README - metacpan.org

NAME
    Lingua::StanfordCoreNLP - A Perl interface to Stanford's CoreNLP tool
    set.

SYNOPSIS
     # Note that Lingua::StanfordCoreNLP can't be instantiated.
     use Lingua::StanfordCoreNLP;

     # Create a new NLP pipeline (don't silence messages, do make corefs bidirectional)
     my $pipeline = new Lingua::StanfordCoreNLP::Pipeline(0, 1);

     # Process text
     # (Will output lots of debug info from the Java classes to STDERR.)
     my $result = $pipeline->process(
        'Jane looked at the IBM computer. She turned it off.'
     );

     my @seen_corefs;

     # Print results
     for my $sentence (@{$result->toArray}) {
        print "\n[Sentence ID: ", $sentence->getIDString, "]:\n";
        print "Original sentence:\n\t", $sentence->getSentence, "\n";

        print "Tagged text:\n";
        for my $token (@{$sentence->getTokens->toArray}) {
           printf "\t%s/%s/%s [%s]\n",
                  $token->getWord,
                  $token->getPOSTag,
                  $token->getNERTag,
                  $token->getLemma;
        }

        print "Dependencies:\n";
        for my $dep (@{$sentence->getDependencies->toArray}) {
           printf "\t%s(%s-%d, %s-%d) [%s]\n",
                  $dep->getRelation,
                  $dep->getGovernor->getWord,
                  $dep->getGovernorIndex,
                  $dep->getDependent->getWord,
                  $dep->getDependentIndex,
                  $dep->getLongRelation;
        }

        print "Coreferences:\n";
        for my $coref (@{$sentence->getCoreferences->toArray}) {
           printf "\t%s [%d, %d] <=> %s [%d, %d]\n",
                  $coref->getSourceToken->getWord,
                  $coref->getSourceSentence,
                  $coref->getSourceHead,
                  $coref->getTargetToken->getWord,
                  $coref->getTargetSentence,
                  $coref->getTargetHead;

           print "\t\t(Duplicate)\n"
              if(grep { $_->equals($coref) } @seen_corefs);

           push @seen_corefs, $coref;
        }
     }

DESCRIPTION
    This module implements a "StanfordCoreNLP" pipeline for annotating text
    with part-of-speech tags, dependencies, lemmas, named-entity tags, and
    coreferences.

    (Note that the archive contains the CoreNLP annotation models, which is
    why it's so darn big.)

INSTALLATION
    The following should do the job:

     $ perl Build.PL
     $ ./Build test
     $ sudo ./Build install

PREREQUISITES
    Lingua::StanfordCoreNLP consists mainly of Java code, and thus needs
    Inline::Java installed to function.

EXPORTED CLASSES
    Lingua::StanfordCoreNLP exports the following Java-classes via
    Inline::Java:

  Lingua::StanfordCoreNLP::Pipeline
    The main interface to "StanfordCoreNLP". This class is the only one you
    should need to instantiate yourself.

    new
    new($silent)
    new($silent, $bidirectionalCorefs)
        Creates a new "Lingua::StanfordCoreNLP::Pipeline" object. The
        optional boolean parameter $silent silences the output from
        annotators if true, while the optional parameter
        $bidirectionalCorefs makes coreferences bidirectional; that is to
        say, the coreference is added to both the source and the target
        sentence of all coreferences (if the source and target sentence are
        different). $silent and $bidirectionalCorefs default to false.

    getAnnotatorLog
        If the pipeline was created to be $silent, return logged messages as
        a string. Otherwise, or if no output has been logged, returns an
        empty string.

    getPipeline
        Returns a reference to the "StanfordCoreNLP" pipeline used for
        annotation. You probably won't want to touch this.

    process($str)
        Process a string. Returns a
        "Lingua::StanfordCoreNLP::PipelineSentenceList".

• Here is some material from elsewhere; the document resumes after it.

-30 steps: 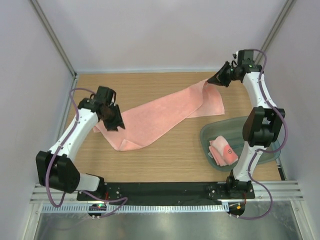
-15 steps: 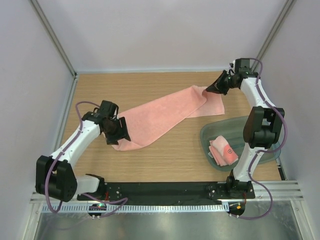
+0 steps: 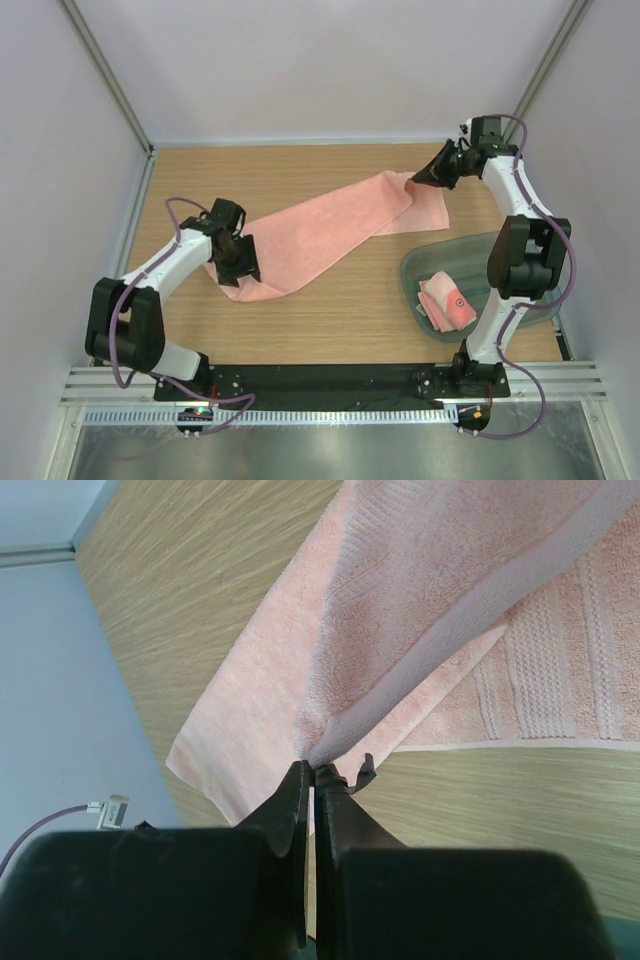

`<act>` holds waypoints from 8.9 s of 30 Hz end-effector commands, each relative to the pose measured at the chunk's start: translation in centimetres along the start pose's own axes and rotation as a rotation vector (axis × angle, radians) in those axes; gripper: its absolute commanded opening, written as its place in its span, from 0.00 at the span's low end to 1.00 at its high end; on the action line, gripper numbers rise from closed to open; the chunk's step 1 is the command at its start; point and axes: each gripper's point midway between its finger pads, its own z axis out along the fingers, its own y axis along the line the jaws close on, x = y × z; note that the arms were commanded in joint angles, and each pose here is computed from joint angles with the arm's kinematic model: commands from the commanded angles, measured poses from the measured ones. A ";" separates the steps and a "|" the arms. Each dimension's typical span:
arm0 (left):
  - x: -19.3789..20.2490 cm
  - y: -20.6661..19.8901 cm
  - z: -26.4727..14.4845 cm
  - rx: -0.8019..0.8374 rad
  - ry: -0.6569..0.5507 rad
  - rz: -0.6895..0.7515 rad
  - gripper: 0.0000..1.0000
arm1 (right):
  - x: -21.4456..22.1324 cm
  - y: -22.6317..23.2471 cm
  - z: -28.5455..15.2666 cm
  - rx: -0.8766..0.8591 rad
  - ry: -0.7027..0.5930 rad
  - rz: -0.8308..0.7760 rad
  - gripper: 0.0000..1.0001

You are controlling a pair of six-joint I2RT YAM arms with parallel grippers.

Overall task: Roll the towels
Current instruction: Flatten the towel

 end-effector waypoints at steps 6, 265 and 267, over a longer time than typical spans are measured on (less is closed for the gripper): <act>-2.0 -1.1 1.1 -0.003 -0.026 0.014 0.54 | -0.1 1.7 -1.5 -0.049 -0.036 -0.055 0.01; -8.8 18.4 2.9 -0.571 -0.017 -0.536 0.60 | 25.4 -0.3 -1.6 0.199 0.299 -0.534 0.75; -9.0 18.6 2.9 -0.582 -0.037 -0.551 0.54 | 25.8 -0.5 -1.8 0.201 0.308 -0.538 0.75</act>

  Lingua::StanfordCoreNLP::PipelineItem
    Abstract superclass of
    "Pipeline{Coreference,Dependency,Sentence,Token}". Contains ID and
    methods for getting and comparing it.

    getID
        Returns a "java.util.UUID" object which represents the item's ID.

    getIDString
        Returns the ID as a string.

    identicalTo($b)
        Returns true if $b has an identical ID to this item.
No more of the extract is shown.